**Task goal:** Across all the entries below, how many lines contain the string "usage"? The number by itself is the answer.

————————

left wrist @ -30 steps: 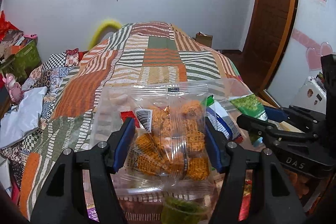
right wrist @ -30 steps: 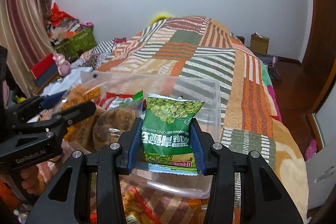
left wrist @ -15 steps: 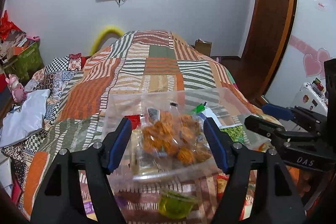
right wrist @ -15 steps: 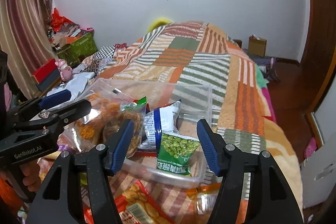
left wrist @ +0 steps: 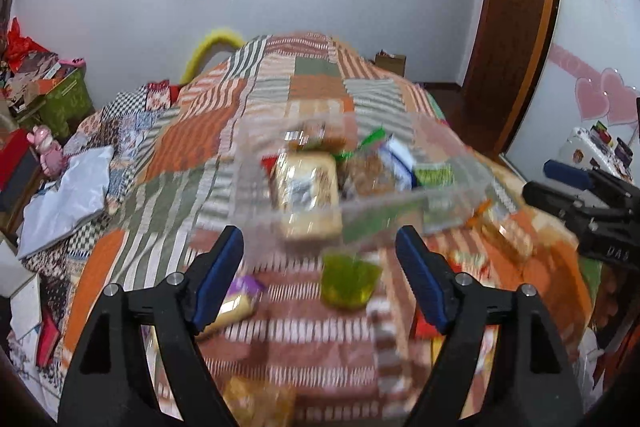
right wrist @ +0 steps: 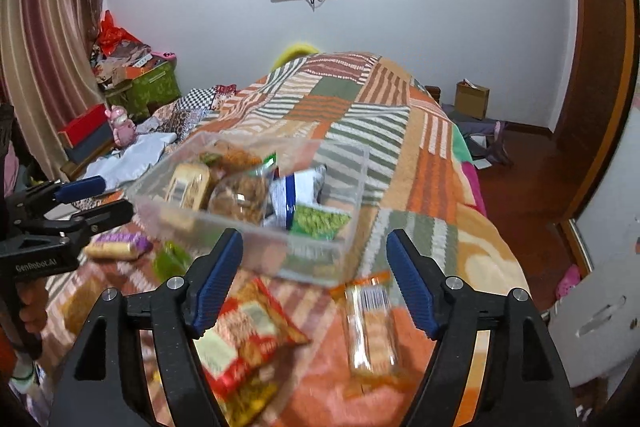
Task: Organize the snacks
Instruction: 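Grasp the square biscuit pack with the left gripper while the right grasps the red chip bag, then carry both packs into the clear box and open both grippers, then grasp the yellow Kaka bag with the left gripper while the right grasps the wafer-roll pack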
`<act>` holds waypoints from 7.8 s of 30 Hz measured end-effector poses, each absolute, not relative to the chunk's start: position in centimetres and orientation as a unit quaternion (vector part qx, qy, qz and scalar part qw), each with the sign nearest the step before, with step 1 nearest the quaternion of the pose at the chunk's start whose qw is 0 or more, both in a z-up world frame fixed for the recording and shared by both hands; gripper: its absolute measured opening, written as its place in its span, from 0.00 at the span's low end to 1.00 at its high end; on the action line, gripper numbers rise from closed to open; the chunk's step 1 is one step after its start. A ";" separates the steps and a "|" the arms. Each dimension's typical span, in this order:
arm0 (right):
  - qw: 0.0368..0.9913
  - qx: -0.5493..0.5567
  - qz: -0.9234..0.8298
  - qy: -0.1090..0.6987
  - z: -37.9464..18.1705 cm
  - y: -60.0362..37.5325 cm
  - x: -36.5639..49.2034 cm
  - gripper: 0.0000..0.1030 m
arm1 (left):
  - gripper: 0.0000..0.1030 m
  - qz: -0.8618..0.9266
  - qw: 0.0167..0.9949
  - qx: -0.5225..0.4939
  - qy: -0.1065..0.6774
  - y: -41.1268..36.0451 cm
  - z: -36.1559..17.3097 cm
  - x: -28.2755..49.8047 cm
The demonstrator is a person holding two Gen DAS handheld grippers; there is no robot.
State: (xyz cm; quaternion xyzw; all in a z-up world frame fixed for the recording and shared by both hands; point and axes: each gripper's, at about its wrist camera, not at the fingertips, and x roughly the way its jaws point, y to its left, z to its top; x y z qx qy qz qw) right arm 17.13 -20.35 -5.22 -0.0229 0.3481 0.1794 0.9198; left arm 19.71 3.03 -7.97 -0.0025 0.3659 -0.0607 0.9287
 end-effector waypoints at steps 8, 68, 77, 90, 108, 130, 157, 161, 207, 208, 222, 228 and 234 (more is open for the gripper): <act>0.904 -0.003 0.192 0.383 -7.4 -20.7 14.8 0.70 | 0.77 -0.044 0.907 -0.012 0.419 5.2 -11.8 15.7; 0.860 -0.017 0.223 0.458 -10.8 -14.6 16.3 0.61 | 0.44 -0.057 0.913 -0.057 0.399 8.0 -14.3 10.9; 0.842 0.014 0.215 0.494 -12.1 -15.0 15.9 0.79 | 0.44 -0.065 0.915 -0.062 0.393 8.3 -14.3 10.3; 0.843 0.027 0.234 0.484 -12.1 -14.8 16.2 0.53 | 0.44 -0.054 0.921 -0.062 0.380 8.2 -13.0 10.9; 0.897 0.022 0.240 0.371 -4.8 -16.3 16.5 0.50 | 0.44 -0.070 0.944 -0.043 0.319 6.1 -7.1 16.2; 0.918 0.033 0.205 0.338 -4.7 -18.1 23.9 0.50 | 0.44 -0.118 0.935 -0.038 0.333 1.8 -7.3 27.8; 0.893 -0.019 0.201 0.402 -8.7 -15.5 26.5 0.52 | 0.45 -0.107 0.924 0.013 0.367 -0.1 -11.0 30.3; 0.896 -0.041 0.197 0.395 -8.0 -15.6 25.5 0.54 | 0.47 -0.107 0.927 0.005 0.360 0.3 -10.0 29.2; 0.881 -0.038 0.139 0.450 -13.3 -23.7 19.3 0.55 | 0.63 -0.143 0.879 -0.010 0.455 -5.6 -14.0 20.2; 0.881 -0.038 0.141 0.449 -13.2 -23.7 19.3 0.48 | 0.63 -0.145 0.879 -0.009 0.455 -5.8 -14.0 20.0; 0.890 -0.014 0.156 0.428 -11.5 -24.5 16.4 0.31 | 0.89 -0.179 0.871 0.001 0.457 -8.9 -13.8 16.7; 0.898 -0.007 0.163 0.408 -9.8 -25.3 14.8 0.31 | 0.92 -0.170 0.862 -0.020 0.477 -8.8 -15.1 16.0; 0.901 0.003 0.173 0.397 -8.9 -25.5 13.8 0.31 | 0.92 -0.166 0.865 0.005 0.474 -9.3 -16.4 15.3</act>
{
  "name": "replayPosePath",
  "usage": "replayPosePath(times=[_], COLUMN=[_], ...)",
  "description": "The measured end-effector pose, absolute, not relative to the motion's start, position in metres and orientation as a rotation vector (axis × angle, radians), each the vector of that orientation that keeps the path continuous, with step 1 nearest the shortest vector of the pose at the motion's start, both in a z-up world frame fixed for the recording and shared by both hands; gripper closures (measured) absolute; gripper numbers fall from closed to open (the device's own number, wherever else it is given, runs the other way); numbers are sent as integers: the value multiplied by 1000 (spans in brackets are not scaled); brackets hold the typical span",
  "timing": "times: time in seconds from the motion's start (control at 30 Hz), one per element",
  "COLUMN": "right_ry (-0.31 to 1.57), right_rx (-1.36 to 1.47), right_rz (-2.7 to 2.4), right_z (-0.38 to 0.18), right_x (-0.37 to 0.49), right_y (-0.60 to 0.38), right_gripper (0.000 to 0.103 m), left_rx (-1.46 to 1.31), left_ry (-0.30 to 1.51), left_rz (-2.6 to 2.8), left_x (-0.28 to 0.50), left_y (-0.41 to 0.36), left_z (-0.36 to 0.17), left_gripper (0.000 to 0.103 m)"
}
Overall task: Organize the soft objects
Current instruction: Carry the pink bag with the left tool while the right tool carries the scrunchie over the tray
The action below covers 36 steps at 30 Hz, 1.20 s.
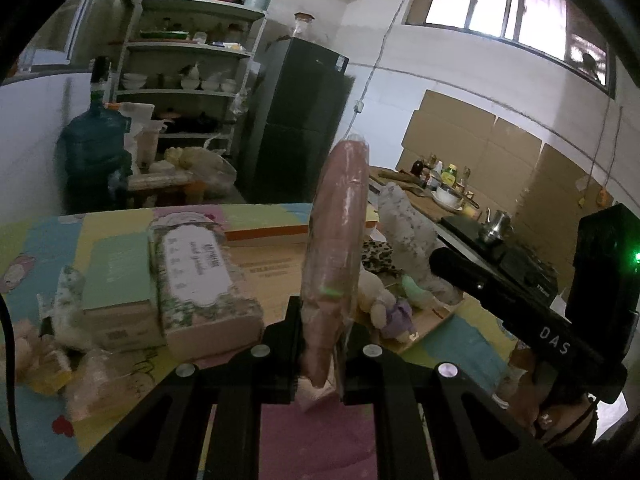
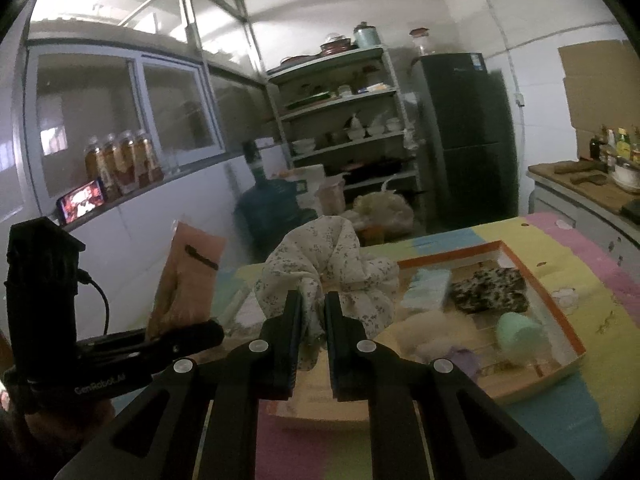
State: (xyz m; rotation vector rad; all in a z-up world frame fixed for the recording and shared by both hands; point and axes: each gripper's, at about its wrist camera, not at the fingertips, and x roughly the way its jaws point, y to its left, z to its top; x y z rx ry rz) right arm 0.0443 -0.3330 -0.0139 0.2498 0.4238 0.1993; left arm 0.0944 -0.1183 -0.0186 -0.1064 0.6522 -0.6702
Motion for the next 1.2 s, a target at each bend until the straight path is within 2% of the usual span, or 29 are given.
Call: replayPosePath(times=[0.67, 1.2], right_ry=[416, 455], right_rx=[299, 359], right_rz=[133, 145], right_z=[-26, -47], right_x=[60, 93], right_y=[-410, -450], right_gripper=[91, 91], left_rx=[-134, -186], left_ry=[758, 880], left_rz=[-609, -516], left_x=[144, 186], left_y=[-191, -219], left_z=[-42, -77], left_gripper=[89, 89])
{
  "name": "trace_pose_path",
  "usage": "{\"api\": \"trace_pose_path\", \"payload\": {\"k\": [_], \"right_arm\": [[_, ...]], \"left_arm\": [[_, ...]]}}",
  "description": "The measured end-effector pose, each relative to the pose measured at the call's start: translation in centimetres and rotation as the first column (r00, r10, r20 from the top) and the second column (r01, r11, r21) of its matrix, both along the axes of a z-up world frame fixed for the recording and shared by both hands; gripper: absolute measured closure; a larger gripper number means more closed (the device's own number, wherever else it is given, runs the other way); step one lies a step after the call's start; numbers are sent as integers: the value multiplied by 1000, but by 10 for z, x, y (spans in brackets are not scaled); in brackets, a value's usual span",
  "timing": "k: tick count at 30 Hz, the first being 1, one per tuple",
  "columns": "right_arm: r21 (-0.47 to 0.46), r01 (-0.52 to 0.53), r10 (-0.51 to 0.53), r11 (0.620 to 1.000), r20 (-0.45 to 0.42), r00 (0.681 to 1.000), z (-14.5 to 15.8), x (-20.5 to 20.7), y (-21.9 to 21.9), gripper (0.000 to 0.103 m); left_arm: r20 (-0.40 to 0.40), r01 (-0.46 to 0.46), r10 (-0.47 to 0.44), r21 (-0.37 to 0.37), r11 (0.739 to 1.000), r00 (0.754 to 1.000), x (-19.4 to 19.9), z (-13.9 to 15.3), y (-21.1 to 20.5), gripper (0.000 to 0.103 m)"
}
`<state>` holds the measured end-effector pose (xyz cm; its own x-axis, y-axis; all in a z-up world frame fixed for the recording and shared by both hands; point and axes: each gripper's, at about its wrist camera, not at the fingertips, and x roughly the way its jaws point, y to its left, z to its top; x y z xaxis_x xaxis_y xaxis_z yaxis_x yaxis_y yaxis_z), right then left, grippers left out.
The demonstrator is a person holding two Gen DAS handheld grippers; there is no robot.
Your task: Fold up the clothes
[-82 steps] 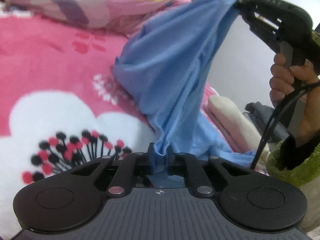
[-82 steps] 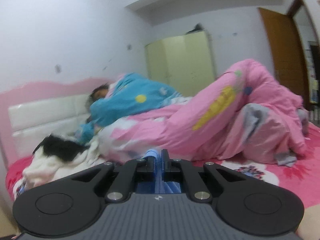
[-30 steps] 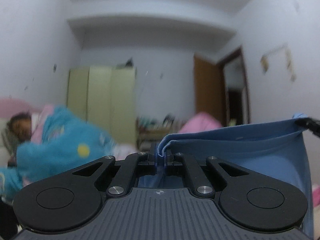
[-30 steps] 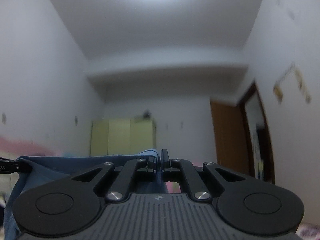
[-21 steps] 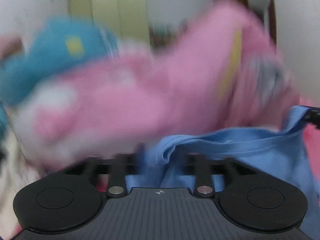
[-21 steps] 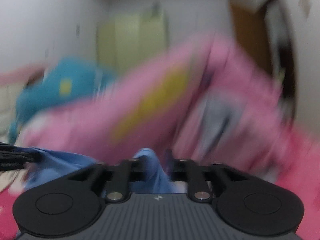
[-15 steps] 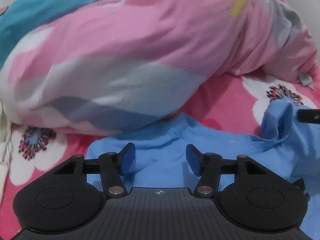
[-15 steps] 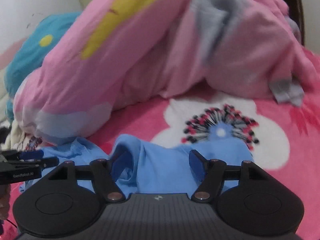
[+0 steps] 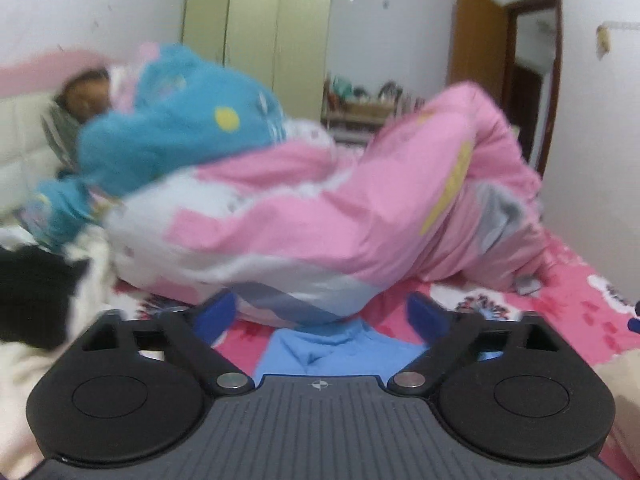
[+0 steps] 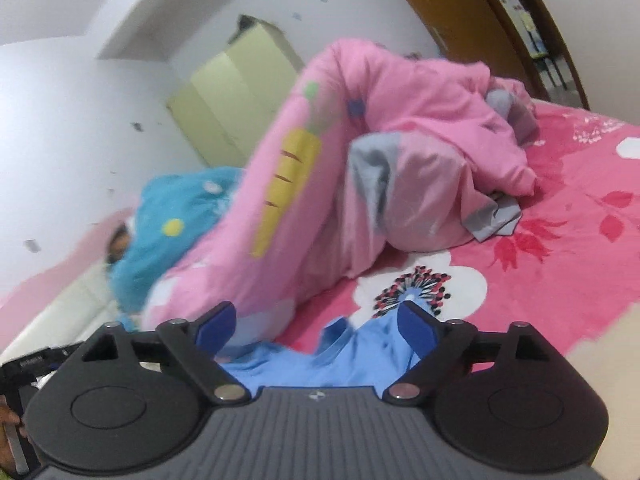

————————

**Response below:** 2